### Problem details
Please give the listing again in full, leaving out its images.

### Data section
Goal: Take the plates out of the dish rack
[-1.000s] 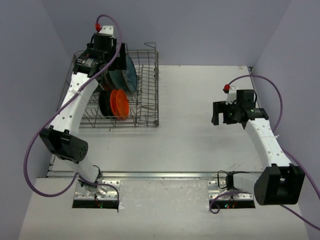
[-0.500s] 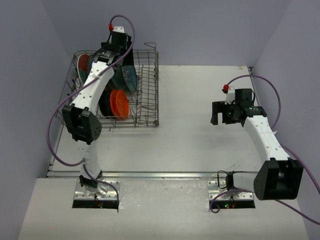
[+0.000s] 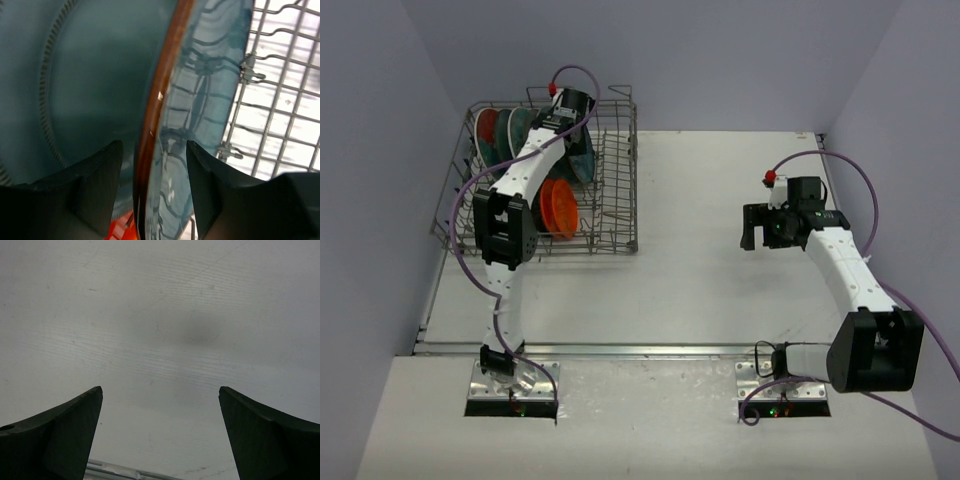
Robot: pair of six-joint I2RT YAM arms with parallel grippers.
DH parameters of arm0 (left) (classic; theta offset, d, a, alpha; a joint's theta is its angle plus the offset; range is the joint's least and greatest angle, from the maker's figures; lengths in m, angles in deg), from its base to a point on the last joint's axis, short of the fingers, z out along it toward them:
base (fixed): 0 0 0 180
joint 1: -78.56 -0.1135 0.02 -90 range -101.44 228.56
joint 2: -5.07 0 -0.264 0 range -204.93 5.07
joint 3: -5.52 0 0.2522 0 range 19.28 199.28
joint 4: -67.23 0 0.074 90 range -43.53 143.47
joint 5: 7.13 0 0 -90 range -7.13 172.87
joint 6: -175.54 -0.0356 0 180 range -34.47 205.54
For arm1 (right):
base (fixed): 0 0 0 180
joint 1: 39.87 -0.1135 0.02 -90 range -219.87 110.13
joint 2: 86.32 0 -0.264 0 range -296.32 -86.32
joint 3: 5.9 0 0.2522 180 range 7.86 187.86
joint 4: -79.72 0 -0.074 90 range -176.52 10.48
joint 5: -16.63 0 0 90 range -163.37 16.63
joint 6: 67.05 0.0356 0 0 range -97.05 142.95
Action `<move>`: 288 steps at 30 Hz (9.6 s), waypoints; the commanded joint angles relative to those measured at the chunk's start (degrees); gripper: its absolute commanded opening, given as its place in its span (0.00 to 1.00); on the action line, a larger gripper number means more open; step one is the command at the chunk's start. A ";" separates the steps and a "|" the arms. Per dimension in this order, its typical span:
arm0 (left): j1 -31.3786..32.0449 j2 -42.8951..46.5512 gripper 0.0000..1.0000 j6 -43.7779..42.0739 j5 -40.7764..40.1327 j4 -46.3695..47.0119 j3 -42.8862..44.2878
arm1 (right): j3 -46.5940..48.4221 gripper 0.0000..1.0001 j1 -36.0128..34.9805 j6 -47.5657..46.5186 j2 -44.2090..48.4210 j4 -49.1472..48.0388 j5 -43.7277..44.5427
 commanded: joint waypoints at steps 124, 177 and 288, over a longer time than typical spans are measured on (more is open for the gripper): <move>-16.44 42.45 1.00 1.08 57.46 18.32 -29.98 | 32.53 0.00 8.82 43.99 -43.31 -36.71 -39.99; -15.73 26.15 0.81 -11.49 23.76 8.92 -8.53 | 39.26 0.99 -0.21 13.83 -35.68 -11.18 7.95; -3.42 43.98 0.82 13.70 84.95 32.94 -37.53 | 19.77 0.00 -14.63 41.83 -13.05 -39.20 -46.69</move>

### Task result
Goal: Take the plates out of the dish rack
[-1.000s] 
[-0.500s] 
[+0.000s] 
Robot: pair of six-joint I2RT YAM arms with parallel grippers.
DH parameters of arm0 (left) (classic; theta offset, d, a, alpha; a joint's theta is its angle plus the offset; range is the joint's least and greatest angle, from the maker's figures; lengths in m, angles in deg), from its base to a point on the last joint's axis, short of the fingers, z out along it toward them:
base (fixed): 0 0 0 180
joint 1: -78.56 -0.1135 0.02 -90 range -101.44 228.56
joint 2: -5.07 0 -0.264 0 range -204.93 5.07
joint 3: -5.52 0 0.2522 0 range 19.28 199.28
joint 4: -67.23 0 0.074 90 range -43.53 143.47
joint 5: 7.13 0 0 -90 range -7.13 172.87
joint 6: -175.54 -0.0356 0 180 range -34.47 205.54
For arm1 (right):
base (fixed): 0 0 0 180
joint 1: 39.87 -0.1135 0.02 -90 range -219.87 110.13
joint 2: 86.32 0 -0.264 0 range -296.32 -86.32
joint 3: 5.9 0 0.2522 180 range 7.86 187.86
joint 4: -79.72 0 -0.074 90 range -176.52 10.48
joint 5: -16.63 0 0 90 range -163.37 16.63
joint 6: 67.05 0.0356 0 0 range -97.05 142.95
Action `<move>`: 288 steps at 30 Hz (9.6 s), waypoints; the commanded joint angles relative to those measured at the chunk's start (degrees); gripper: its absolute commanded opening, given as its place in its span (0.00 to 1.00); on the action line, a larger gripper number means more open; step one is the command at the chunk's start. A ";" separates the steps and a "|" the arms. Per dimension in this order, its typical span:
arm0 (left): j1 -31.3786..32.0449 j2 -42.8951..46.5512 gripper 0.0000..1.0000 j6 -43.7779..42.0739 j5 -40.7764..40.1327 j4 -46.3695..47.0119 j3 -42.8862..44.2878
arm1 (right): j3 -46.5940..48.4221 gripper 0.0000..1.0001 j1 -36.0128..34.9805 j6 -47.5657..46.5186 j2 -44.2090..48.4210 j4 -49.1472..48.0388 j5 -43.7277..44.5427
 commanded: joint waypoints at steps 124, 177 and 288, over a longer time than typical spans are measured on (more is open for the gripper): <move>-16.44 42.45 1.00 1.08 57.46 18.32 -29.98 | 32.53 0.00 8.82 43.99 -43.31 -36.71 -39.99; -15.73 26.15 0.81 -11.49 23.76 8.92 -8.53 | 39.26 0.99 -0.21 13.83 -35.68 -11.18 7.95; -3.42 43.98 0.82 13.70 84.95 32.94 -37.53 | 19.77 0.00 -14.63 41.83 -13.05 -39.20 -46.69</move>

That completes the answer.